* ASSIGNED TASK
Print nothing but the lines below starting at the line that holds "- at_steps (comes" and ending at the line that holds "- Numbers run", including both, each exactly as written.

* RECORDS TO USE
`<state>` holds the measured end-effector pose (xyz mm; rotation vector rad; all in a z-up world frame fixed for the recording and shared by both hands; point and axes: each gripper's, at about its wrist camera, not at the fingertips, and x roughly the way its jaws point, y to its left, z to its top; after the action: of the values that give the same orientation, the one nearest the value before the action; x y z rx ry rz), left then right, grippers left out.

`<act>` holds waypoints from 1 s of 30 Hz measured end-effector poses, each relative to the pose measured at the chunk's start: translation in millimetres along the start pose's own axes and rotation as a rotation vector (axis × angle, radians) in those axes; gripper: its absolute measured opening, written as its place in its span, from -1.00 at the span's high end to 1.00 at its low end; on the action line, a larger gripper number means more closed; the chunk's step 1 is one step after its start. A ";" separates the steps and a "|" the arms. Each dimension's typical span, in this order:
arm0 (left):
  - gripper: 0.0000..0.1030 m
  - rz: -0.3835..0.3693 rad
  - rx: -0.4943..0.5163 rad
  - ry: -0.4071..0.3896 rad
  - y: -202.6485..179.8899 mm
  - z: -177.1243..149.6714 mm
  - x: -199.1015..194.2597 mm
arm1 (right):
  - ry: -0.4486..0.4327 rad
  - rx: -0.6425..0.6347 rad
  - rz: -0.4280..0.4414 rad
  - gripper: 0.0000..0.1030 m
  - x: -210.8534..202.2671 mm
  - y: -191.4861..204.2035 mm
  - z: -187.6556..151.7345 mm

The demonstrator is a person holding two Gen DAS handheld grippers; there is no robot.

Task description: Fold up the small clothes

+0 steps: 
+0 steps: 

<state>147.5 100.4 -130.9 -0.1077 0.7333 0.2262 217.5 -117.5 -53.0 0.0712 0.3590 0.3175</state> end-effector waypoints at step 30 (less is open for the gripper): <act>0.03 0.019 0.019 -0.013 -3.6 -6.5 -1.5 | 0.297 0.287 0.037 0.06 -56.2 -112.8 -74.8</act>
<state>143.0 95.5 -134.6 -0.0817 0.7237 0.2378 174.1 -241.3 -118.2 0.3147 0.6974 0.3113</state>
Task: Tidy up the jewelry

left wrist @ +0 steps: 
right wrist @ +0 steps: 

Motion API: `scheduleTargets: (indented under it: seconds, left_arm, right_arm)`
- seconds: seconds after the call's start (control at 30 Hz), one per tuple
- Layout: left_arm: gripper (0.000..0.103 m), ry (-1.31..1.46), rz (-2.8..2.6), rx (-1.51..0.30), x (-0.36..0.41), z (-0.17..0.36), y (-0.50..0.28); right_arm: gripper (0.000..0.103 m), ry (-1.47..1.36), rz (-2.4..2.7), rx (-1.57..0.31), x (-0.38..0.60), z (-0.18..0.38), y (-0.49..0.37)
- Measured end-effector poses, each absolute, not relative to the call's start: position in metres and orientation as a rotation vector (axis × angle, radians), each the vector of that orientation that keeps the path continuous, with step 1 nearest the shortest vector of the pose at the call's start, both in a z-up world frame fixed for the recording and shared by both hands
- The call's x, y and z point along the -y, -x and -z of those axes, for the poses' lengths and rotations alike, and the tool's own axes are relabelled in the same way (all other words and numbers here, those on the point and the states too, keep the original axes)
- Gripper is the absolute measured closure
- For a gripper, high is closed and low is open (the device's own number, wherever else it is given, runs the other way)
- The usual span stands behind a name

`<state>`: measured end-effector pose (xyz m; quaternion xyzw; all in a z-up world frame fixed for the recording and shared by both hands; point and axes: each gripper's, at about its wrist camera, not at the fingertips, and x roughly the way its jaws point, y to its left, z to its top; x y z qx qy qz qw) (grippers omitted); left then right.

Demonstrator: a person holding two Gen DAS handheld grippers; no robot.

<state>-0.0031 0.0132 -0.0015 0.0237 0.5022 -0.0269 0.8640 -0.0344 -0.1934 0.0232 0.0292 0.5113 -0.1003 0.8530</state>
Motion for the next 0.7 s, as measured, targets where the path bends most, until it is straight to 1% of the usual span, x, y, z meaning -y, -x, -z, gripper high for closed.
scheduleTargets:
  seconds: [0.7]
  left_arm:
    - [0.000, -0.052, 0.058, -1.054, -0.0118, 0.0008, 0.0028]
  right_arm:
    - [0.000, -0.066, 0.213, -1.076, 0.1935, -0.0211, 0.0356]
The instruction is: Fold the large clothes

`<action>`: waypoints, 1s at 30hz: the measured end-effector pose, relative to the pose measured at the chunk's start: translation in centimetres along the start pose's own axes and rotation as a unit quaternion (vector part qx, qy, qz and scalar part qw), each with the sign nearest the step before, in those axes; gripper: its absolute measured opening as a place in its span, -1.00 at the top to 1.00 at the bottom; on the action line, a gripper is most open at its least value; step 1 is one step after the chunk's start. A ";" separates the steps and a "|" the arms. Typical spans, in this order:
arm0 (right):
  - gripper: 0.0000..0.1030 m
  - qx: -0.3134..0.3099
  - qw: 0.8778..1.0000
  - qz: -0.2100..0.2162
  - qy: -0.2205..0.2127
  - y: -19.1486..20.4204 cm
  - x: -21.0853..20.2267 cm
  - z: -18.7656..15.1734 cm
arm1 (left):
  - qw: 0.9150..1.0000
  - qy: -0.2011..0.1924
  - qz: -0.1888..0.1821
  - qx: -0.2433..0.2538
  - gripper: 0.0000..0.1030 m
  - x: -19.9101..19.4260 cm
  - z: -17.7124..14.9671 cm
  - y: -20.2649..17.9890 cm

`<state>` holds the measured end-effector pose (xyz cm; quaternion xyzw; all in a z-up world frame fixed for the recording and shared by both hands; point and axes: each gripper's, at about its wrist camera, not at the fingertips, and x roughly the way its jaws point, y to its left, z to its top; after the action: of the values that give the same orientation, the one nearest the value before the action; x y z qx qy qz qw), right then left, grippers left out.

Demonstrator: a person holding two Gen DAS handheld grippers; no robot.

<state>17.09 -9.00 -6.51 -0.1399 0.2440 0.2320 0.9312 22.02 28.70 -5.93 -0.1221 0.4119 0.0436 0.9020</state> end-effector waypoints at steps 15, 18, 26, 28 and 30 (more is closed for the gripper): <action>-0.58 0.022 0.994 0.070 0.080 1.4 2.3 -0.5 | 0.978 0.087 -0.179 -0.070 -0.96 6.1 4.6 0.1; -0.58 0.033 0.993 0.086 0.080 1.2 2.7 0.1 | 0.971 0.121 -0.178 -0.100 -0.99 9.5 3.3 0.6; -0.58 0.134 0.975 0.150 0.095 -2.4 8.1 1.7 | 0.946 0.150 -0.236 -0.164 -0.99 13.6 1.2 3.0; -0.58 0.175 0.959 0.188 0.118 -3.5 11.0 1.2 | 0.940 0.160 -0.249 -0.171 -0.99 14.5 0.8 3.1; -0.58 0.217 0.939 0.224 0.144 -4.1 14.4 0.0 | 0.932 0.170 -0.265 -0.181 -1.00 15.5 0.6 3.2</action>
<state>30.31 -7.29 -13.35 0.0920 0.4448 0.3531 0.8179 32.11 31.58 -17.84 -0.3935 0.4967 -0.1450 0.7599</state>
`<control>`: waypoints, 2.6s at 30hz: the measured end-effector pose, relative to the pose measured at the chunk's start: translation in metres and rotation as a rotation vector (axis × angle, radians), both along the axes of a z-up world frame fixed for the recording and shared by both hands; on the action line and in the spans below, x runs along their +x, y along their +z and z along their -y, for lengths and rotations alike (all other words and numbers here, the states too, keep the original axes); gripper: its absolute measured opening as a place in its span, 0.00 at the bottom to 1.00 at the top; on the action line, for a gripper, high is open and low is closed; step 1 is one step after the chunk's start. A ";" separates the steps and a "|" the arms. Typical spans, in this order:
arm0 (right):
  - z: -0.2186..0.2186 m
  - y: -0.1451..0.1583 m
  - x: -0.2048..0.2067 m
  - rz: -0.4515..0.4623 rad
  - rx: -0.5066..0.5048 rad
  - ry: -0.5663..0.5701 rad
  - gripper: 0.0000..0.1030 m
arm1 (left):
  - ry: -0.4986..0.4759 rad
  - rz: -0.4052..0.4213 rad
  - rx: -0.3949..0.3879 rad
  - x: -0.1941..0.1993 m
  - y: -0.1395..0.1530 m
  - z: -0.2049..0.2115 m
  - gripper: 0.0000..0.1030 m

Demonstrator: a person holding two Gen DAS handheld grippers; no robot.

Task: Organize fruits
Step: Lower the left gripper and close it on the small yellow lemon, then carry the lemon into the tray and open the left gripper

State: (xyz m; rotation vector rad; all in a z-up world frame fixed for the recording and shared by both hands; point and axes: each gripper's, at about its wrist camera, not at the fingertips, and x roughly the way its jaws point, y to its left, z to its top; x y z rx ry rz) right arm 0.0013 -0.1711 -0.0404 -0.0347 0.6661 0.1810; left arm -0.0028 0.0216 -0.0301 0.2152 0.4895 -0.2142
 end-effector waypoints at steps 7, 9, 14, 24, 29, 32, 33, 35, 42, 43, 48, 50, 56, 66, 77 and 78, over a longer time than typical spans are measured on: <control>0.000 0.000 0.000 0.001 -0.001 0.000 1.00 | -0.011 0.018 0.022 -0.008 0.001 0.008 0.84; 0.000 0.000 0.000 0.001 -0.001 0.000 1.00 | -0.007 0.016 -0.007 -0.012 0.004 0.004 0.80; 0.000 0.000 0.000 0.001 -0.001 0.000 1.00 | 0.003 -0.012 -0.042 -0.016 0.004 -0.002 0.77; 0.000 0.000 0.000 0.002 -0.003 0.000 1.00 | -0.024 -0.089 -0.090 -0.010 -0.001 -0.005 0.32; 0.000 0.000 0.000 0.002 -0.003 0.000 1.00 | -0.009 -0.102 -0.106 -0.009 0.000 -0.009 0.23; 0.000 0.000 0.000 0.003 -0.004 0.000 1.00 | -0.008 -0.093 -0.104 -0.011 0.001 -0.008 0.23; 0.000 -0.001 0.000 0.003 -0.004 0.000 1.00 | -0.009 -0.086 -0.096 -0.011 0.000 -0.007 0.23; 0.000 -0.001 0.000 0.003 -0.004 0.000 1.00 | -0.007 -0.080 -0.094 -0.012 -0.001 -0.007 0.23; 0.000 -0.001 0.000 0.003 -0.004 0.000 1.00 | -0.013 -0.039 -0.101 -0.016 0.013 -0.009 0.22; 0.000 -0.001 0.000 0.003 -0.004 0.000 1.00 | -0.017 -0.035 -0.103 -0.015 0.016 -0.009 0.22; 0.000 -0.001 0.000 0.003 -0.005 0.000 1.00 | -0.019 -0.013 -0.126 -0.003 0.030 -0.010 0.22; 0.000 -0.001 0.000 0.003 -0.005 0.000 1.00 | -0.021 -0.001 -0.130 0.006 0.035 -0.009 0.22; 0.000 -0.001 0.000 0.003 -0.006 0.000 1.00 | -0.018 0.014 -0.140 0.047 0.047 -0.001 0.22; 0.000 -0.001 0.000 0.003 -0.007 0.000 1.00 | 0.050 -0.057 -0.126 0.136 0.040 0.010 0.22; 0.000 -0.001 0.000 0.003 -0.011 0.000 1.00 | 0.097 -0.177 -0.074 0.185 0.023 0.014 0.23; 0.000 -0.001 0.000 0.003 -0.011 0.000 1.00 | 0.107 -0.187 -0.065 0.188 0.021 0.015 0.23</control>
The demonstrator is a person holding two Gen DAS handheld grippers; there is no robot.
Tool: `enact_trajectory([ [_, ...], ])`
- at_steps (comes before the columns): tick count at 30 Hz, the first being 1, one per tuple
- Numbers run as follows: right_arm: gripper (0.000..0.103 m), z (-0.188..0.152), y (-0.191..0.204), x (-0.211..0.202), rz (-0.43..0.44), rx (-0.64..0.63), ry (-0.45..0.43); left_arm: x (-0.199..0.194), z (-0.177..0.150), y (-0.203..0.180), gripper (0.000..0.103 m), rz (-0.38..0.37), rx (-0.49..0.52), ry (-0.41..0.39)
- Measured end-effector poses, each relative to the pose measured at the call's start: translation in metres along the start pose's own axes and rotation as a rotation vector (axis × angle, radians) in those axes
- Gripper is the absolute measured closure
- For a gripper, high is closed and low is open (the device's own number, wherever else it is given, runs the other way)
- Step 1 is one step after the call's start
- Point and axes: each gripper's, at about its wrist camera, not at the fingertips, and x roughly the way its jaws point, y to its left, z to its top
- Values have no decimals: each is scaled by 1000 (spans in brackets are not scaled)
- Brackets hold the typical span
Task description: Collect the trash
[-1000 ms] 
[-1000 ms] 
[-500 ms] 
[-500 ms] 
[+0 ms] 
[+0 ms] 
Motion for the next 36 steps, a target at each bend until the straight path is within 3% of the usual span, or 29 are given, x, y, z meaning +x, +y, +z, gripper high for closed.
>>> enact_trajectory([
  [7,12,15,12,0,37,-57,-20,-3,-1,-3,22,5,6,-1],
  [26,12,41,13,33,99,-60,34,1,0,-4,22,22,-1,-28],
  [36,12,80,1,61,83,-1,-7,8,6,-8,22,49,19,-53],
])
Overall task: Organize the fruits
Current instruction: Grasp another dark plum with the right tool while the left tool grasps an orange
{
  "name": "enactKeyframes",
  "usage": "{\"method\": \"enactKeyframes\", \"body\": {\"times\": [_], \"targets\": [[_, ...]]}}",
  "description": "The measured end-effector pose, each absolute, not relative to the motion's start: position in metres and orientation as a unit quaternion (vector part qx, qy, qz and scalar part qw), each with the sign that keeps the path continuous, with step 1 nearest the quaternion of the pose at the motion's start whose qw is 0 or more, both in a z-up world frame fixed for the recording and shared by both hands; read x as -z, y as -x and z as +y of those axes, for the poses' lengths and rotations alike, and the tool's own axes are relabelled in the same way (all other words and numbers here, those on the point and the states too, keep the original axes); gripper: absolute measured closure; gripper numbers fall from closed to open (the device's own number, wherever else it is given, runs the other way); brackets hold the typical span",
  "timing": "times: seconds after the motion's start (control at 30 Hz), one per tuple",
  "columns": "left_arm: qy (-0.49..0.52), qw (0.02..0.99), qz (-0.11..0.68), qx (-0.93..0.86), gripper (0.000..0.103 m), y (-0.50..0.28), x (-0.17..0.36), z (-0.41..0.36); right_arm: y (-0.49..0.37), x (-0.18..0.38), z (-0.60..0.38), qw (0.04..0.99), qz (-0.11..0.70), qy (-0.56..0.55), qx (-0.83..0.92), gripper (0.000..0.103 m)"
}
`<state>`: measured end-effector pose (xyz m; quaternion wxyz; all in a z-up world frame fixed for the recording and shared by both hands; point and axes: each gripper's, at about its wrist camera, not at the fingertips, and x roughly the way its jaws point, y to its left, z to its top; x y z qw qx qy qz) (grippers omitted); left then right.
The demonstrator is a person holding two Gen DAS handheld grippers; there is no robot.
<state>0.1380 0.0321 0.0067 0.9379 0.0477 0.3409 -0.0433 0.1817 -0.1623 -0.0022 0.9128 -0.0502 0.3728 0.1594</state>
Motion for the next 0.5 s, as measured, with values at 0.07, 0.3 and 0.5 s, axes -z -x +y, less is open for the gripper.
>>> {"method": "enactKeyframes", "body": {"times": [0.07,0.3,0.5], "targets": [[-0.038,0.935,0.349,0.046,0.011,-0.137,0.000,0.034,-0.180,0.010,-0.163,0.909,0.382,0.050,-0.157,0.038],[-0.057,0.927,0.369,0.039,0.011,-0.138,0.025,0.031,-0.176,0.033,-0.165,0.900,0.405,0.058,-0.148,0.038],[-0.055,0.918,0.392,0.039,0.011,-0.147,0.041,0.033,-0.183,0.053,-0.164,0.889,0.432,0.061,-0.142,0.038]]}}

* REPLY
- at_steps (comes before the columns): tick count at 30 Hz, the first being 1, one per tuple
- Numbers run as follows: right_arm: gripper (0.000..0.103 m), z (-0.188..0.152), y (-0.191..0.204), x (-0.211..0.202), rz (-0.43..0.44), rx (-0.64..0.63), ry (-0.45..0.43); left_arm: x (-0.199..0.194), z (-0.177..0.150), y (-0.203..0.180), gripper (0.000..0.103 m), rz (-0.38..0.37), rx (-0.49..0.52), ry (-0.41..0.39)

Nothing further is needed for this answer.